##### Provided records

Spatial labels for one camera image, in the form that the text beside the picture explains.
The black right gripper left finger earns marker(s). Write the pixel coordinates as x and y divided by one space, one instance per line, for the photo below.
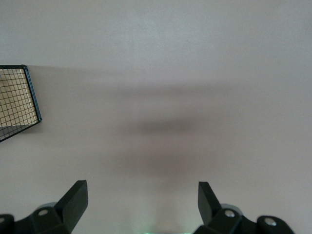
73 204

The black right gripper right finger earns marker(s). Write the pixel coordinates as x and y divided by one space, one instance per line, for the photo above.
207 207

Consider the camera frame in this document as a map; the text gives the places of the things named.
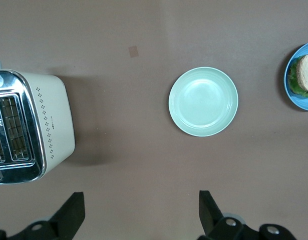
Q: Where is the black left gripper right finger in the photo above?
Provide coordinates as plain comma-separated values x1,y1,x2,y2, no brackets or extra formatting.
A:
197,190,297,240

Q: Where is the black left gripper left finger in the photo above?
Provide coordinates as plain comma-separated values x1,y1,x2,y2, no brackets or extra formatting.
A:
0,191,86,240

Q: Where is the green lettuce leaf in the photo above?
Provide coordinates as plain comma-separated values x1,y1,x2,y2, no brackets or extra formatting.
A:
289,56,308,99

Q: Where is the brown bread slice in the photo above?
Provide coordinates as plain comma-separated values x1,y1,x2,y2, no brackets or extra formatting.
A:
295,52,308,92

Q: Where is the light green round plate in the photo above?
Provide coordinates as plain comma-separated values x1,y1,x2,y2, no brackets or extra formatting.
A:
168,66,239,138

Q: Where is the blue round plate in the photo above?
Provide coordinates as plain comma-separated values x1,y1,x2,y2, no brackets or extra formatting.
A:
283,40,308,112

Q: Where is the cream and chrome toaster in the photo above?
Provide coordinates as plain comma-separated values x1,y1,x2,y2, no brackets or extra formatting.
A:
0,58,76,185

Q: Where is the brown tape patch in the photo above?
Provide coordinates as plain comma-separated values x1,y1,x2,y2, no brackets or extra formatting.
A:
128,45,140,59

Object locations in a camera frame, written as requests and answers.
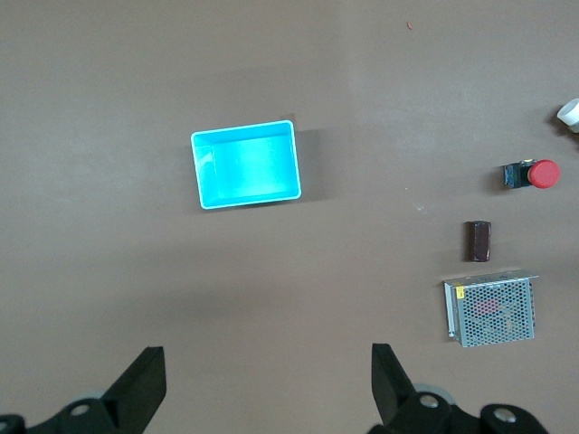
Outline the blue plastic box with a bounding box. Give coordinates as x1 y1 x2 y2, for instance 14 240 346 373
190 119 302 212

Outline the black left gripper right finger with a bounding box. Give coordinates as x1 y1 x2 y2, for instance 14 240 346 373
368 343 551 434

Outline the red mushroom push button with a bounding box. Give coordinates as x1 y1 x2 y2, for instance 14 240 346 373
502 158 561 190

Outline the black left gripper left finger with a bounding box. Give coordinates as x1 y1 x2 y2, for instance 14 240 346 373
0 345 167 434

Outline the metal mesh power supply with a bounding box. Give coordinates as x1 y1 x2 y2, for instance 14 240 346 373
441 269 540 349

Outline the dark brown rectangular block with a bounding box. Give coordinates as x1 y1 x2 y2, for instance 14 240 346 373
462 220 493 263

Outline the white-capped metal valve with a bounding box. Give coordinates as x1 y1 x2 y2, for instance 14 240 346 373
555 98 579 135

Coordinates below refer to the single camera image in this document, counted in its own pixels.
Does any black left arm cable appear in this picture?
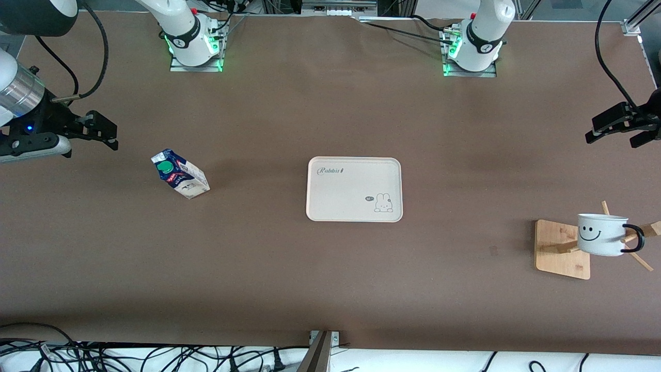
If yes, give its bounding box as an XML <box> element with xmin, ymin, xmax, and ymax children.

##########

_Exercise description_: Give the entries above again, exactly as written and free of images.

_Answer to the exercise_:
Spatial labels for one camera image, in the form that the text beside the picture explains.
The black right gripper left finger earns marker(s). Write the pixel coordinates as x and y divided by one space, one instance per line, for the photo below.
73 204

The black right gripper right finger earns marker(s). Write the pixel coordinates as x and y divided by one space, one instance per line, for the photo above.
207 207

Consider the camera frame in this document as a map; the text gives the places of the things named.
Q: Where is the black left gripper right finger in the photo above?
Provide coordinates as plain comma-separated values x1,y1,x2,y2, no brackets or extra formatting.
A:
197,190,297,240

Q: Where is the black left gripper left finger in the photo above?
Provide coordinates as plain comma-separated values x1,y1,x2,y2, no brackets or extra formatting.
A:
0,191,86,240

Q: Where is the green lettuce leaf in the photo above?
Provide coordinates as plain comma-separated values x1,y1,x2,y2, no brackets or extra formatting.
A:
289,56,308,99

Q: Where is the brown bread slice in the photo above?
Provide coordinates as plain comma-separated values x1,y1,x2,y2, no brackets or extra formatting.
A:
295,52,308,92

Q: Where is the light green round plate in the photo above?
Provide coordinates as plain comma-separated values x1,y1,x2,y2, no brackets or extra formatting.
A:
168,66,239,138

Q: Where is the blue round plate in the photo above?
Provide coordinates as plain comma-separated values x1,y1,x2,y2, no brackets or extra formatting.
A:
283,40,308,112

Q: Where is the cream and chrome toaster in the photo above?
Provide coordinates as plain comma-separated values x1,y1,x2,y2, no brackets or extra formatting.
A:
0,58,76,185

Q: Where is the brown tape patch in the photo above?
Provide coordinates as plain comma-separated values x1,y1,x2,y2, no brackets or extra formatting.
A:
128,45,140,59

Object locations in a camera frame, written as requests and answers.
Outline the blue plastic box with a bounding box. Give coordinates as x1 y1 x2 y2, for instance 14 240 346 373
190 119 302 212

Outline the black left gripper right finger with a bounding box. Give coordinates as x1 y1 x2 y2, for instance 14 240 346 373
368 343 551 434

Outline the red mushroom push button with a bounding box. Give coordinates as x1 y1 x2 y2, for instance 14 240 346 373
502 158 561 190

Outline the black left gripper left finger with a bounding box. Give coordinates as x1 y1 x2 y2, for instance 14 240 346 373
0 345 167 434

Outline the metal mesh power supply with a bounding box. Give coordinates as x1 y1 x2 y2, for instance 14 240 346 373
441 269 540 349

Outline the dark brown rectangular block with a bounding box. Give coordinates as x1 y1 x2 y2, for instance 14 240 346 373
462 220 493 263

Outline the white-capped metal valve with a bounding box. Give coordinates as x1 y1 x2 y2, for instance 14 240 346 373
555 98 579 135

Coordinates below refer to the single camera image in this document, counted in its own pixels.
Does any black left arm cable appear in this picture?
If yes, give its bounding box as an XML <box> element with xmin, ymin, xmax, and ymax children.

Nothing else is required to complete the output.